**BRIEF:**
Each entry here needs to be given again exactly.

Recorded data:
------------------------------------------------------------

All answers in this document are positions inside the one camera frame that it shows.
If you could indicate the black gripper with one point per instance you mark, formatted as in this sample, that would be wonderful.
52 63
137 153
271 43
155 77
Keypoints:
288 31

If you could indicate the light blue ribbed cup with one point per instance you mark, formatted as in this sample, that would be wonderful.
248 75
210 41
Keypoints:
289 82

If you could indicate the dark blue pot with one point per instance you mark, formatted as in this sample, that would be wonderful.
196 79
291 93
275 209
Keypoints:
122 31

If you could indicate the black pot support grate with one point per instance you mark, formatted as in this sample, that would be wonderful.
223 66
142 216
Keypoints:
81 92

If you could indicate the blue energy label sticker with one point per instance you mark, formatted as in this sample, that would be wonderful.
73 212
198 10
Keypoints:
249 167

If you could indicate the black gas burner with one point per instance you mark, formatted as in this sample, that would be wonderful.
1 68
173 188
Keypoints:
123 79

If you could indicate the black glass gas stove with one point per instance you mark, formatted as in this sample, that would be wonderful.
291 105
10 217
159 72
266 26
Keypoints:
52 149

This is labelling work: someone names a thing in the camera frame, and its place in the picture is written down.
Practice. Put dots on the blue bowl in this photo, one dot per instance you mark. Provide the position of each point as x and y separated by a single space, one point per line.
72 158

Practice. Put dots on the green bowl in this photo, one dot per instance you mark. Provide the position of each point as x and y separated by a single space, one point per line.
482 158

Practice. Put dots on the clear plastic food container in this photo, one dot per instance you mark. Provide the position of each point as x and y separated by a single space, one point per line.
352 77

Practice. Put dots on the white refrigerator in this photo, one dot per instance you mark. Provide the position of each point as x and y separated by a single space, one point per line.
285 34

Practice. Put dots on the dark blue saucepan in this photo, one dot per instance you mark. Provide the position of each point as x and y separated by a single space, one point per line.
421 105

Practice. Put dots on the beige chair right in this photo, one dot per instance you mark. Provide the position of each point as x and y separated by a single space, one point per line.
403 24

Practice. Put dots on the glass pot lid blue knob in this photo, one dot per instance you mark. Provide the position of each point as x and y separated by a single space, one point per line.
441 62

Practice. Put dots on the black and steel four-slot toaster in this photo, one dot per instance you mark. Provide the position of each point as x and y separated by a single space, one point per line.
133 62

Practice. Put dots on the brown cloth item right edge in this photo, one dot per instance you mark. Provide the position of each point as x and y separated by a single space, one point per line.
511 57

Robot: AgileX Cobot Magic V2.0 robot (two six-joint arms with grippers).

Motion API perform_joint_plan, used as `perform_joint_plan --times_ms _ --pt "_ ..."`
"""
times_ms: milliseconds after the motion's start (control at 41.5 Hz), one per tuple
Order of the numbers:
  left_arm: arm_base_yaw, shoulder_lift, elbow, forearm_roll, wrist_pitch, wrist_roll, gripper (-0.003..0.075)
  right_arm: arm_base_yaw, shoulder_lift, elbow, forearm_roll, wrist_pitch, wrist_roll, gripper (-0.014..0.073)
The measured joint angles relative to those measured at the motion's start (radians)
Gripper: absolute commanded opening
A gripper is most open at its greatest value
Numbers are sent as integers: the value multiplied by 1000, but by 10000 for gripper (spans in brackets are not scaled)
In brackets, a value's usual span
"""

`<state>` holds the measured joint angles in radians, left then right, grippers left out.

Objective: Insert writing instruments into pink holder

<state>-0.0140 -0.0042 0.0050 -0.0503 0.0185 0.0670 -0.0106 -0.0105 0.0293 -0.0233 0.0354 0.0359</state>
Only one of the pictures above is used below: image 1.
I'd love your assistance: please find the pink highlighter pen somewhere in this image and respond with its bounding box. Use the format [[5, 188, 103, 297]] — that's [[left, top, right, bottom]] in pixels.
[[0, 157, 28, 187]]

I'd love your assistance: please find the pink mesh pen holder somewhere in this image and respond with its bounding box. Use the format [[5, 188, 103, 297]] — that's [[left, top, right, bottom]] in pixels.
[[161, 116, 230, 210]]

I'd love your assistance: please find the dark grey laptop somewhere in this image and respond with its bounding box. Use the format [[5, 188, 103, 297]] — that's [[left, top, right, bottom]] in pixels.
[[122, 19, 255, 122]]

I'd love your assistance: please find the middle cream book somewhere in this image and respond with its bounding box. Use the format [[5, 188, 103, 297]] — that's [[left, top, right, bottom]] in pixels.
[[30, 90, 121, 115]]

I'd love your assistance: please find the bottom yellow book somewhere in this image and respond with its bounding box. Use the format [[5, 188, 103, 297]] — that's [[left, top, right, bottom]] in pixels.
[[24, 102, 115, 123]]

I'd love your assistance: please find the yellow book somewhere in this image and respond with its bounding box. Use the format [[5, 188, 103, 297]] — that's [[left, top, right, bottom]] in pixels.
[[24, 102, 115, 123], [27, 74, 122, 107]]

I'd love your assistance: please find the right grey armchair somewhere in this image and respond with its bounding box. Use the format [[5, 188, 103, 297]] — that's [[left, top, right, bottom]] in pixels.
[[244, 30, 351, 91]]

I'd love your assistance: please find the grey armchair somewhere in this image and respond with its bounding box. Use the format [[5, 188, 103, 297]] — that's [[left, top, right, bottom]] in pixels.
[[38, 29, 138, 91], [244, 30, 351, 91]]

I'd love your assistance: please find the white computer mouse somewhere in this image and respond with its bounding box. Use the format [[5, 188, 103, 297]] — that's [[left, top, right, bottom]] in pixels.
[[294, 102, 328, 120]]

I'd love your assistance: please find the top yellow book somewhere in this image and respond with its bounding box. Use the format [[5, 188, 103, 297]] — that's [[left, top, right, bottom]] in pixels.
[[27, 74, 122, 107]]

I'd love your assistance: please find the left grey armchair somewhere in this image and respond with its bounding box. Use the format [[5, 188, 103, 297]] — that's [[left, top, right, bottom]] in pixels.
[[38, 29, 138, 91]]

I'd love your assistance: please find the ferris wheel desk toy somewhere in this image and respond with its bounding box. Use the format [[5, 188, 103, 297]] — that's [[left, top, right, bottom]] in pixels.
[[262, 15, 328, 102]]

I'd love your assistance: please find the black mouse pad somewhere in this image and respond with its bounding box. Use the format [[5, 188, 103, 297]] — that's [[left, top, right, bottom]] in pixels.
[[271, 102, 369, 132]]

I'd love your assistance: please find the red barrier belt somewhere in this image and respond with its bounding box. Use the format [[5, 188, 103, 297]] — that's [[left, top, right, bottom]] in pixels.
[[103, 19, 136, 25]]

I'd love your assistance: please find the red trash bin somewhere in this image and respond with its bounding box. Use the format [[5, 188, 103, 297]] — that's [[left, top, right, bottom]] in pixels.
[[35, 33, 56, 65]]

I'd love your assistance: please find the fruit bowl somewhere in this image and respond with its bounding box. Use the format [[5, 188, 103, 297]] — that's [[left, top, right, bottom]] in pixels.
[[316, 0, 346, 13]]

------------------------------------------------------------

**EXPECTED ANSWER:**
All answers in this document are positions inside the one camera frame that it shows.
If you could indicate the black gripper with one point per instance you mark, formatted as in this sample, that would be wonderful.
52 63
137 153
271 43
155 77
Keypoints:
288 31

If you could indicate the light blue ribbed cup with one point per instance you mark, formatted as in this sample, that would be wonderful.
248 75
210 41
Keypoints:
289 82

If you could indicate the dark blue pot with one point per instance you mark, formatted as in this sample, that would be wonderful.
196 79
291 93
275 209
Keypoints:
122 31

If you could indicate the black pot support grate with one point per instance you mark, formatted as in this sample, that would be wonderful.
223 66
142 216
Keypoints:
81 92

If you could indicate the blue energy label sticker with one point per instance you mark, formatted as in this sample, that would be wonderful.
73 212
198 10
Keypoints:
249 167

If you could indicate the black gas burner with one point per instance you mark, formatted as in this sample, that would be wonderful.
1 68
173 188
Keypoints:
123 79

If you could indicate the black glass gas stove with one point per instance you mark, formatted as in this sample, that would be wonderful.
291 105
10 217
159 72
266 26
Keypoints:
52 149

This is labelling work: someone names a thing in the camera frame, and its place in the picture is written down.
Practice. Put dots on the blue bowl in this photo, one dot per instance you mark. Provide the position of each point as x and y separated by a single space, one point per line.
72 158

Practice. Put dots on the green bowl in this photo, one dot per instance you mark. Provide the position of each point as x and y separated by a single space, one point per line.
482 158

Practice. Put dots on the clear plastic food container in this photo, one dot per instance you mark. Provide the position of each point as x and y separated by a single space, one point per line.
352 77

Practice. Put dots on the white refrigerator in this photo, one dot per instance you mark. Provide the position of each point as x and y separated by a single space, one point per line.
285 34

Practice. Put dots on the dark blue saucepan in this photo, one dot per instance you mark. Provide the position of each point as x and y separated by a single space, one point per line.
421 105

Practice. Put dots on the beige chair right in this photo, one dot per instance you mark. Provide the position of each point as x and y separated by a single space, one point per line.
403 24

Practice. Put dots on the glass pot lid blue knob in this photo, one dot per instance you mark. Provide the position of each point as x and y separated by a single space, one point per line.
441 62

Practice. Put dots on the black and steel four-slot toaster in this photo, one dot per instance you mark. Provide the position of each point as x and y separated by a single space, one point per line.
133 62

Practice. Put dots on the brown cloth item right edge in this photo, one dot per instance you mark. Provide the position of each point as x and y separated by a single space, one point per line.
511 57

Robot: AgileX Cobot Magic V2.0 robot (two six-joint arms with grippers).

Motion API perform_joint_plan, used as `perform_joint_plan --times_ms _ --pt "_ ..."`
"""
times_ms: milliseconds after the motion's start (control at 41.5 Hz), one per tuple
Order of the numbers:
  left_arm: arm_base_yaw, shoulder_lift, elbow, forearm_roll, wrist_pitch, wrist_roll, gripper (-0.003..0.075)
  right_arm: arm_base_yaw, shoulder_lift, elbow, forearm_roll, wrist_pitch, wrist_roll, gripper (-0.014..0.073)
The measured joint angles relative to those measured at the motion's start (radians)
Gripper: absolute commanded opening
A gripper is most open at its greatest value
Numbers are sent as integers: the value multiplied by 1000, but by 10000 for gripper (spans in brackets are not scaled)
In brackets, a value's usual span
"""

`<state>` holds the measured joint angles in radians, left then right, grippers left out.

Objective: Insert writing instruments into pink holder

<state>-0.0140 -0.0042 0.0050 -0.0503 0.0185 0.0670 -0.0106 -0.0105 0.0293 -0.0233 0.0354 0.0359</state>
Only one of the pictures above is used below: image 1.
I'd love your assistance: please find the pink highlighter pen somewhere in this image and respond with its bounding box. Use the format [[5, 188, 103, 297]] — that's [[left, top, right, bottom]] in pixels.
[[0, 157, 28, 187]]

I'd love your assistance: please find the pink mesh pen holder somewhere in this image and respond with its bounding box. Use the format [[5, 188, 103, 297]] — that's [[left, top, right, bottom]] in pixels.
[[161, 116, 230, 210]]

I'd love your assistance: please find the dark grey laptop somewhere in this image and respond with its bounding box. Use the format [[5, 188, 103, 297]] — that's [[left, top, right, bottom]] in pixels.
[[122, 19, 255, 122]]

I'd love your assistance: please find the middle cream book somewhere in this image and respond with its bounding box. Use the format [[5, 188, 103, 297]] — that's [[left, top, right, bottom]] in pixels.
[[30, 90, 121, 115]]

I'd love your assistance: please find the bottom yellow book somewhere in this image and respond with its bounding box. Use the format [[5, 188, 103, 297]] — that's [[left, top, right, bottom]] in pixels.
[[24, 102, 115, 123]]

I'd love your assistance: please find the yellow book somewhere in this image and respond with its bounding box. Use the format [[5, 188, 103, 297]] — that's [[left, top, right, bottom]] in pixels.
[[24, 102, 115, 123], [27, 74, 122, 107]]

I'd love your assistance: please find the right grey armchair somewhere in this image and respond with its bounding box. Use the format [[5, 188, 103, 297]] — that's [[left, top, right, bottom]] in pixels.
[[244, 30, 351, 91]]

I'd love your assistance: please find the grey armchair somewhere in this image and respond with its bounding box. Use the format [[5, 188, 103, 297]] — that's [[left, top, right, bottom]] in pixels.
[[38, 29, 138, 91], [244, 30, 351, 91]]

I'd love your assistance: please find the white computer mouse somewhere in this image and respond with its bounding box. Use the format [[5, 188, 103, 297]] — that's [[left, top, right, bottom]] in pixels.
[[294, 102, 328, 120]]

I'd love your assistance: please find the top yellow book somewhere in this image and respond with its bounding box. Use the format [[5, 188, 103, 297]] — that's [[left, top, right, bottom]] in pixels.
[[27, 74, 122, 107]]

I'd love your assistance: please find the left grey armchair somewhere in this image and respond with its bounding box. Use the format [[5, 188, 103, 297]] — that's [[left, top, right, bottom]] in pixels.
[[38, 29, 138, 91]]

I'd love your assistance: please find the ferris wheel desk toy somewhere in this image and respond with its bounding box. Use the format [[5, 188, 103, 297]] — that's [[left, top, right, bottom]] in pixels.
[[262, 15, 328, 102]]

I'd love your assistance: please find the black mouse pad somewhere in this image and respond with its bounding box. Use the format [[5, 188, 103, 297]] — that's [[left, top, right, bottom]] in pixels.
[[271, 102, 369, 132]]

I'd love your assistance: please find the red barrier belt somewhere in this image and respond with its bounding box. Use the format [[5, 188, 103, 297]] — that's [[left, top, right, bottom]] in pixels.
[[103, 19, 136, 25]]

I'd love your assistance: please find the red trash bin somewhere in this image and respond with its bounding box. Use the format [[5, 188, 103, 297]] — that's [[left, top, right, bottom]] in pixels.
[[35, 33, 56, 65]]

I'd love your assistance: please find the fruit bowl somewhere in this image and respond with its bounding box. Use the format [[5, 188, 103, 297]] — that's [[left, top, right, bottom]] in pixels.
[[316, 0, 346, 13]]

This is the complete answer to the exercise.